We and the I (The)
Réalisé par Michel Gondry (2012)
| Durée | 104 minutes |
| Sortie | 12/09/2012 |
| Note | 7/10 |
C’est le dernier jour de l’année scolaire d’un lycée dans le Bronx. A la fin des cours, les élèves prennent le bus de ligne BX 66 qui les ramène chez eux. Au fil d’un long voyage à travers un décor urbain de plus en plus brut, les adolescents interagissent entre eux. Il y a les tyrans, Michael et sa bande, qui squattent l’arrière du bus et qui y font la loi ; les filles comme Laidychen qui ne sait pas quel garçon inviter à la fête d’anniversaire de ses seize ans ; et puis, ceux et celles qui n’appartiennent à aucun groupe majoritaire, les artistes, les geeks et les homos, qui vivent plus ou moins bien ce dernier voyage avant les vacances d’été.
La critique
Par Tootpadu 30/08/2012
D’où notre appréhension de nous retrouver enfermés dans un bus pendant près de deux heures, par écran interposé, avec un échantillon de ce que de mauvaises langues appelleraient la « racaille » américaine. Et effectivement, le microcosme d’une vie aussi exubérante que crue que Michel Gondry filme dans son retour au cinéma indépendant, après avoir une fois de plus flirté avec celui des studios dans The Green hornet, n’a rien d’édifiant ou de séduisant. Il réussit quelque chose d’infiniment plus difficile à achever et de beau à voir : un huis-clos passionnant dans lequel des destins humains s’entrechoquent parfois violemment, parfois avec une douceur timide, sans que cette collection fascinante de tranches de vie ne quitte jamais le contexte d’une banalité assumée.
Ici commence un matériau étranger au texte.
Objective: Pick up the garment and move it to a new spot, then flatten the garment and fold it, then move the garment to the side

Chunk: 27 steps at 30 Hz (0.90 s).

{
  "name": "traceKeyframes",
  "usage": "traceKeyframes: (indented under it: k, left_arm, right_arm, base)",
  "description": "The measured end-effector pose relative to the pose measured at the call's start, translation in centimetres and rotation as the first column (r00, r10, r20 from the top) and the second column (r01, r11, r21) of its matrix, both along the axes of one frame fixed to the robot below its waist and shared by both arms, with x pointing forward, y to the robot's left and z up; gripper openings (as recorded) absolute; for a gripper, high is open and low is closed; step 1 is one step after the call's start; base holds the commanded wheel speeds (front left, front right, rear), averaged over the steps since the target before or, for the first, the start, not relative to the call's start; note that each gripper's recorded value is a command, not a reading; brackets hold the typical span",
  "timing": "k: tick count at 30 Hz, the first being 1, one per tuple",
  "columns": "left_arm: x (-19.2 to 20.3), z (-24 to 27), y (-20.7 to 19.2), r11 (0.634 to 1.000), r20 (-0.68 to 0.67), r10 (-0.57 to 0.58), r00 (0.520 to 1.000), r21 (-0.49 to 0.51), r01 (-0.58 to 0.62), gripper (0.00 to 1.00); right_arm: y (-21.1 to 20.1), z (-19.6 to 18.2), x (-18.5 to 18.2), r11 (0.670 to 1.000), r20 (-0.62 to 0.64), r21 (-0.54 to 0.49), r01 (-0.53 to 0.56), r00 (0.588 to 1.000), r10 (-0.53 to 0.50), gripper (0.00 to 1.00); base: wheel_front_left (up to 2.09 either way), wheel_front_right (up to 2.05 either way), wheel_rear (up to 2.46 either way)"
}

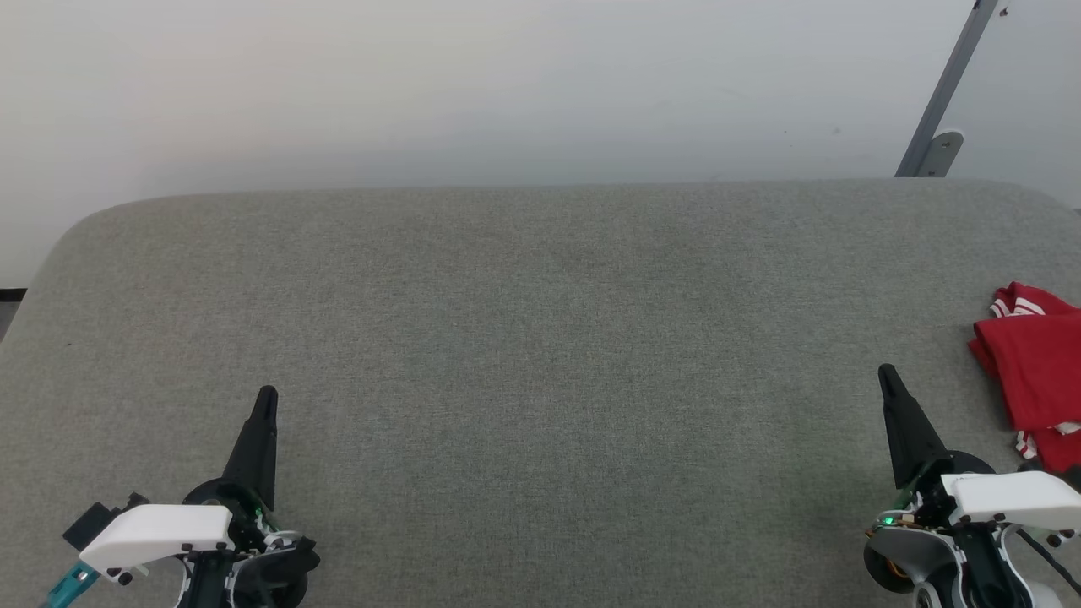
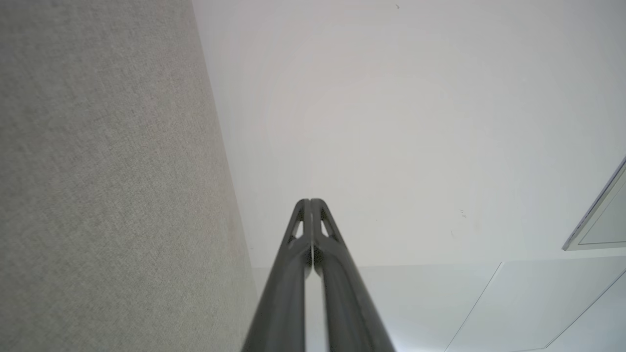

La nostalgie de la fin d’une époque n’est pas plus de rigueur dans The We and the I que l’anticipation festive de la saison longue et sèche. Les personnages se comportent au contraire comme s’il s’agissait d’un retour à la maison comme les autres, répétant les mêmes schémas de pouvoir – dont ils abusent ou qu’ils subissent – qui ont dû rendre délicat pour nombre d’entre eux ce trajet en transport en commun, effectué tous les jours de la même façon. En tant qu’observateur passif de leurs agissements dictés par une incivilité verbale, voire physique, on aurait presque tendance à s’identifier avec les autres passagers, dont les plus malins ont le bon réflexe de fuir dès que la foule de filles et garçons pubères pénètre dans le bus. Grâce au regard dépourvu de jugement que le réalisateur porte sur ces jeunes de notre temps et d’une culture à peu près comparable à la nôtre, nous sommes cependant fascinés par la toile sociale qui se tisse à l’intérieur du véhicule, au fur et à mesure des arrêts et des révélations plus ou moins compromettantes pour ces adultes en devenir.
Sans rien enjoliver, ce film poignant réussit à montrer un édifice social dans toute son ambiguïté. La forme plutôt discrète, et en tout cas suffisamment détendue pour ne pas tomber dans un prêche sur ces pauvres ados en proie à tant de haine et de pression du groupe, lui évite de forcer le trait. Elle contribue davantage à laisser s’épanouir un récit profondément humain, tour à tour révoltant et attachant, dont la plus grande qualité est sans doute qu’elle sait prendre le pouls d’une génération, aussi paumée que celles qui l’ont précédée, tout en lui donnant l’occasion de grandir à son rythme et selon les capacités et les ambitions de chacun.